The famed investor’s company acquired about $107 billion worth of shares — roughly the market value of Intel — during 2020, 2021 and 2023. However, she also sold $88 billion of shares, which means her net spending was $18 billion.

Meanwhile, Buffett and his team spent a then-unprecedented $25 billion on share buybacks in 2020 and set a new record of $27 billion the following year. In 2022, they bought another $8 billion worth of Berkshire shares, increasing their total buybacks over a three-year period to about $60 billion.

Berkshire also bought insurance company Alleghany last year for about $12 billion. Add up net share purchases, buybacks and acquisition costs, and the conglomerate has deployed $89.5 billion over the past three years.

Buffett’s spending spree is remarkable not only for its scale but also for its context. Stocks have skyrocketed during the pandemic, private equity firms and specialty acquisition companies (SPACs) have pushed up the price of acquisitions, and even Berkshire shares have hit new highs.

This was a disappointing state of affairs for a bargain hunter like Buffett, who has repeatedly lamented the lack of compelling purchases during the pandemic. Berkshire held more than $100 billion in cash and U.S. Treasuries that paid little to no interest until last year. In short, Buffett had money to spend, but little to buy.
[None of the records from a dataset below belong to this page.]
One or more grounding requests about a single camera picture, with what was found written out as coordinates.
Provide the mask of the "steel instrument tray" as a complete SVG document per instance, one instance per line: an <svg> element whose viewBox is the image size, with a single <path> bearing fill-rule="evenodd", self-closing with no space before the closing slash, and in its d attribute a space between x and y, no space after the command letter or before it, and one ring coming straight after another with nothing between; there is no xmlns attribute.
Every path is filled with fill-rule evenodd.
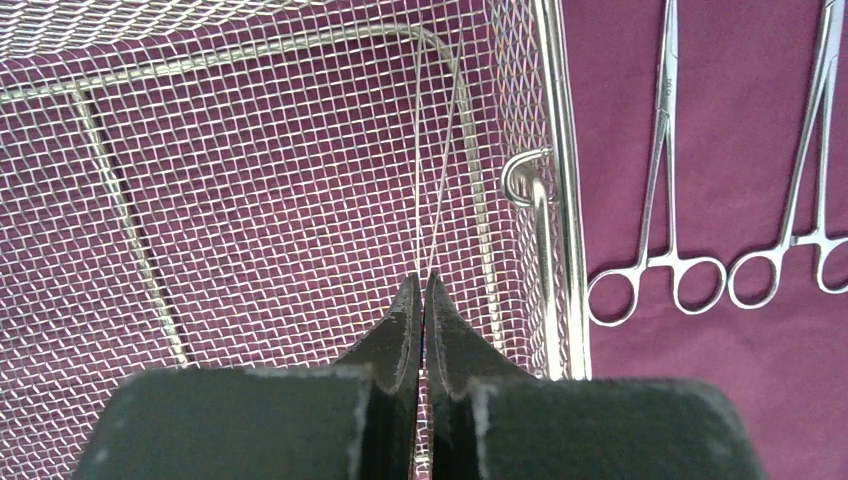
<svg viewBox="0 0 848 480"><path fill-rule="evenodd" d="M415 274L421 25L459 81L430 273L520 367L591 377L560 2L5 1L3 478L68 478L136 371L322 365L378 321Z"/></svg>

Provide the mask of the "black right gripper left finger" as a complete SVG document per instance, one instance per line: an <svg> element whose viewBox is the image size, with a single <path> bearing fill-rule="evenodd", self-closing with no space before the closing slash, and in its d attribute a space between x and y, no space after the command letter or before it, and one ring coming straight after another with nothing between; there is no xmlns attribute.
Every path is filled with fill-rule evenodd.
<svg viewBox="0 0 848 480"><path fill-rule="evenodd" d="M406 479L413 470L421 290L321 367L145 370L113 392L77 479Z"/></svg>

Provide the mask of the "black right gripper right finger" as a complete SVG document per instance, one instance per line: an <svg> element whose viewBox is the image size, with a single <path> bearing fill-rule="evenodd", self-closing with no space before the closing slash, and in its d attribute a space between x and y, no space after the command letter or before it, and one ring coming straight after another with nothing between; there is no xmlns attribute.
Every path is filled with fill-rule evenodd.
<svg viewBox="0 0 848 480"><path fill-rule="evenodd" d="M459 314L424 307L435 479L763 479L730 400L689 379L542 380Z"/></svg>

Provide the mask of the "maroon surgical wrap cloth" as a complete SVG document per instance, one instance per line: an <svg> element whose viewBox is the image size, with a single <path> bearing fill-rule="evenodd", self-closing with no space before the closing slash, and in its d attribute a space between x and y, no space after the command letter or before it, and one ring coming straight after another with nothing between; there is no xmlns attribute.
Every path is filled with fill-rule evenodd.
<svg viewBox="0 0 848 480"><path fill-rule="evenodd" d="M661 1L558 1L596 378L695 377L774 479L847 475L847 67L797 164L819 1L677 5L675 176L652 170ZM650 223L642 211L657 182Z"/></svg>
In response, the investor and his team expanded their network. For example, they have invested multi-billion dollar shares in the five largest Japanese trading houses. They also bought part of Nubank, a Brazilian fintech company.

What’s more, they have gritted their teeth and ramped up buyouts despite Berkshire’s high share price. Buffett also used his friendship with Alleghany CEO Joe Brandon to buy the executive’s company.

Berkshire’s outrageous spending hasn’t completely cured Buffett’s headache, as his conglomerate still ended 2022 with $129 billion in cash and short-term investments. But the Federal Reserve has raised interest rates from almost zero to 4.5% over the past year, boosting returns on these assets.

Buffett has also pledged to keep at least $30 billion in reserve as he wants to ensure Berkshire never runs out of cash. Berkshire is one of the largest insurance companies in the world, and one day it could suddenly face a tsunami of claims.

Moreover, Buffett always has a reserve in case of difficult times. He made some of his most lucrative deals during the financial crisis, when funding dried up and he was one of the few lenders to stay afloat. He also noted that periods of fear and panic often provide opportunities to buy stocks and businesses at discounted prices.